_ASSIGNMENT_. Nothing but an exact repetition of the entries should appear in the answer.
EXCERPTED DATA: Begin
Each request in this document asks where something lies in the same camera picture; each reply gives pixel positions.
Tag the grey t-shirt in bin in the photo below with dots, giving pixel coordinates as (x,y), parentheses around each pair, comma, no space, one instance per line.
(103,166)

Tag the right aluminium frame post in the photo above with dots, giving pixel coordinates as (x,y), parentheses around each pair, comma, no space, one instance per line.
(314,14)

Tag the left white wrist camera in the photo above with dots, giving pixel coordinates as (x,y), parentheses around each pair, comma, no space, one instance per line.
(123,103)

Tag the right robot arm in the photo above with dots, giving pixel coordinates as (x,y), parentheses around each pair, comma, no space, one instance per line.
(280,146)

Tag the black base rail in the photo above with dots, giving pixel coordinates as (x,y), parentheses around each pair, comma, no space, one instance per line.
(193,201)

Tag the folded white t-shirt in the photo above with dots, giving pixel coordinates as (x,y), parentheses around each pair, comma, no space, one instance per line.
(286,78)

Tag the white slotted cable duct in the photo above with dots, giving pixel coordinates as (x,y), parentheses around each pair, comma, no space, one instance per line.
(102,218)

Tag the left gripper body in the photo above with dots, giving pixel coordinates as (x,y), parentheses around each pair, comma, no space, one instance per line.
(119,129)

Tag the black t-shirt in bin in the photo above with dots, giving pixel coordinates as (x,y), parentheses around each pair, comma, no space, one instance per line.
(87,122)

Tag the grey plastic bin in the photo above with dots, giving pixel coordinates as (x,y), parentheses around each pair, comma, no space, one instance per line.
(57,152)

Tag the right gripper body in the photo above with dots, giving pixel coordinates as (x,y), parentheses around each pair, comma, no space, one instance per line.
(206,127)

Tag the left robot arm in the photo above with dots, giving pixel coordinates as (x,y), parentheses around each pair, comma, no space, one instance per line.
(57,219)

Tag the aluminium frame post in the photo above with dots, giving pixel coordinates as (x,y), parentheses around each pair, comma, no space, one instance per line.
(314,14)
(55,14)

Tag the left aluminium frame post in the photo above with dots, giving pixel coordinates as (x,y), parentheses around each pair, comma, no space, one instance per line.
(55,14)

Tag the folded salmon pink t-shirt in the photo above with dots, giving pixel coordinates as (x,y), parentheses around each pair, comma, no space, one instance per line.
EXCERPTED DATA: End
_TASK ANSWER_.
Each request in this document asks where something lies in the same camera picture; each reply gives pixel positions.
Tag the grey t-shirt in bin in the photo below with dots, giving pixel coordinates as (x,y), parentheses around each pair, comma, no space, one instance per line.
(103,166)

Tag the right aluminium frame post in the photo above with dots, giving pixel coordinates as (x,y), parentheses around each pair, comma, no space, one instance per line.
(314,14)

Tag the left white wrist camera in the photo above with dots, giving pixel coordinates as (x,y), parentheses around each pair, comma, no space, one instance per line.
(123,103)

Tag the right robot arm in the photo above with dots, giving pixel coordinates as (x,y), parentheses around each pair, comma, no space, one instance per line.
(280,146)

Tag the black base rail in the photo above with dots, giving pixel coordinates as (x,y), parentheses around each pair, comma, no space, one instance per line.
(193,201)

Tag the folded white t-shirt in the photo above with dots, giving pixel coordinates as (x,y), parentheses around each pair, comma, no space, one instance per line.
(286,78)

Tag the white slotted cable duct in the photo above with dots, giving pixel coordinates as (x,y), parentheses around each pair, comma, no space, one instance per line.
(102,218)

Tag the left gripper body in the photo above with dots, giving pixel coordinates as (x,y), parentheses around each pair, comma, no space, one instance per line.
(119,129)

Tag the black t-shirt in bin in the photo above with dots, giving pixel coordinates as (x,y), parentheses around each pair, comma, no space, one instance per line.
(87,122)

Tag the grey plastic bin in the photo above with dots, giving pixel coordinates as (x,y), parentheses around each pair, comma, no space, one instance per line.
(57,152)

Tag the right gripper body in the photo above with dots, giving pixel coordinates as (x,y), parentheses around each pair, comma, no space, one instance per line.
(206,127)

Tag the left robot arm in the photo above with dots, giving pixel coordinates as (x,y), parentheses around each pair, comma, no space, one instance per line.
(57,219)

Tag the aluminium frame post in the photo above with dots, giving pixel coordinates as (x,y), parentheses around each pair, comma, no space, one instance per line.
(314,14)
(55,14)

Tag the left aluminium frame post in the photo above with dots, giving pixel coordinates as (x,y), parentheses around each pair, comma, no space, one instance per line.
(55,14)

Tag the folded salmon pink t-shirt in the photo above with dots, giving pixel coordinates as (x,y), parentheses around each pair, comma, no space, one instance per line.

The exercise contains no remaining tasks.